Enfin, n'est-il pas naturel de donner un prolongement à des campagnes électorales axées essentiellement sur ces sujets ? On nous a souvent reproché de "disparaître" une fois celles-ci terminées. Ces reproches sont en grande partie de mauvaise foi, puisque cette disparition ne dépend pas beaucoup de nous mais des médias qui jugent moins utile de nous accueillir. Mais une campagne nationale sur le problème du jour est une manière de ne pas disparaître, en tout cas aux yeux de notre classe, mais au contraire de nous adresser largement à elle, que nous ayons l'aide des médias ou pas.

9 novembre 2003

Motion éventuellement à rajouter au texte sur "la situation intérieure"

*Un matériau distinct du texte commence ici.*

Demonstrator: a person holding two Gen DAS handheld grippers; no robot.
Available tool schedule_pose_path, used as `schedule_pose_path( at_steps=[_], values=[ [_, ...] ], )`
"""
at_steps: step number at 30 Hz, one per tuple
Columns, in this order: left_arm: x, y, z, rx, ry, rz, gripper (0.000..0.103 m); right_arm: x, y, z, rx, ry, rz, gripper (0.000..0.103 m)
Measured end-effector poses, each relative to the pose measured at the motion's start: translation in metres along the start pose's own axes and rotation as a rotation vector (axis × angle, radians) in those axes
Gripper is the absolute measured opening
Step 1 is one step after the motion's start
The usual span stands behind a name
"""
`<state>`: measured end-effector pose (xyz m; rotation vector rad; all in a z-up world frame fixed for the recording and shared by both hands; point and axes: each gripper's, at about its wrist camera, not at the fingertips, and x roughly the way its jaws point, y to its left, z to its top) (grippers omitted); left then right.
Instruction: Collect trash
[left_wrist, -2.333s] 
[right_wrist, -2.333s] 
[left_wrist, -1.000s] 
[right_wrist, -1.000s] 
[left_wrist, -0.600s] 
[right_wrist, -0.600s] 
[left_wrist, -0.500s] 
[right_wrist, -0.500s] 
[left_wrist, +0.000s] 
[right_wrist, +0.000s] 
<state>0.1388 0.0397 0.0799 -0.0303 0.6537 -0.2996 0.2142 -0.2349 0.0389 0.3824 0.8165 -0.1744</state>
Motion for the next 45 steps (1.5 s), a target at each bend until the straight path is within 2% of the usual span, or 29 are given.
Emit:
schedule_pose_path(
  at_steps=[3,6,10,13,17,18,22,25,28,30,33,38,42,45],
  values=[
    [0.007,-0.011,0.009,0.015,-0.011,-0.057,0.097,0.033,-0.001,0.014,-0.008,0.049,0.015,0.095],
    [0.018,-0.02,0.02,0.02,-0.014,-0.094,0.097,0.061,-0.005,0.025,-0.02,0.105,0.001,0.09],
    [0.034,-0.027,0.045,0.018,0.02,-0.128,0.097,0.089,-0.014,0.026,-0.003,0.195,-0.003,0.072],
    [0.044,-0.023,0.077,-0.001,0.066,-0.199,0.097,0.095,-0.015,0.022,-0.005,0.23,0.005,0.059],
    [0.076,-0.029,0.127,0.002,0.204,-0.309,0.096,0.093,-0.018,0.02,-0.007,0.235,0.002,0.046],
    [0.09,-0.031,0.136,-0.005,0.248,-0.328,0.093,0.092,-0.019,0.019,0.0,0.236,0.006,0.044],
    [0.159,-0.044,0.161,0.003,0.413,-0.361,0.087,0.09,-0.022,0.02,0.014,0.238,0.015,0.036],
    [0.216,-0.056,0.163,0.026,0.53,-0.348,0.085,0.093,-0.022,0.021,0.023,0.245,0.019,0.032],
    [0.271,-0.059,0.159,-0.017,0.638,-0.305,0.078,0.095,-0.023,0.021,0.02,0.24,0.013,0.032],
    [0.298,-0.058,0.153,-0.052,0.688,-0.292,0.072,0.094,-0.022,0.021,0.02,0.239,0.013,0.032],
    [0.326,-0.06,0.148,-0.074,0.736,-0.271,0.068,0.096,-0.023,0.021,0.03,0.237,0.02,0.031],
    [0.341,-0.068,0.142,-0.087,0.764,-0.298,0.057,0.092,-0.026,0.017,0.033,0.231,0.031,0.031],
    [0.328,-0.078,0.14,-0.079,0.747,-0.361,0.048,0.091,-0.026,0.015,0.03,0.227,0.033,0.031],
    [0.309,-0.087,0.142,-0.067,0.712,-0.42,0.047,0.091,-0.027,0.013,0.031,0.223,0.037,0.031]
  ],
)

Démontrer la valeur de nos idées et de notre programme passe d'abord par l'activité quotidienne de chacun des militants, mais aussi par l'intervention et l'apparition à large échelle de l'organisation révolutionnaire.
Les six premiers mois de l'année seront certes largement occupés par deux campagnes électorales qui sont des occasions particulières de cette apparition. Mais pour ne pas donner une fausse vision des buts comme de l'activité du parti révolutionnaire, elle doit se faire aussi et avant tout sur les terrains de la lutte de classe, les quartiers et les entreprises, et porter sur les problèmes du monde du travail les plus aigus du moment, aujourd'hui par exemple celui du chômage et des licenciements, ou encore de la Sécurité sociale.
On peut donc prévoir parallèlement à la campagne électorale, ou en tout cas dans la foulée, des campagnes et des interventions à l'échelle nationale sur ces deux sujets (à moins que le développement des attaques patronales et gouvernementales en fasse venir d'autres sur le devant de la scène), axées en direction de l'ensemble des travailleurs mais aussi plus spécifiquement des militants et des organisations du mouvement ouvrier, défendant auprès d'eux le programme et les objectifs des révolutionnaires, mais leur proposant aussi de préparer en commun les luttes nécessaires.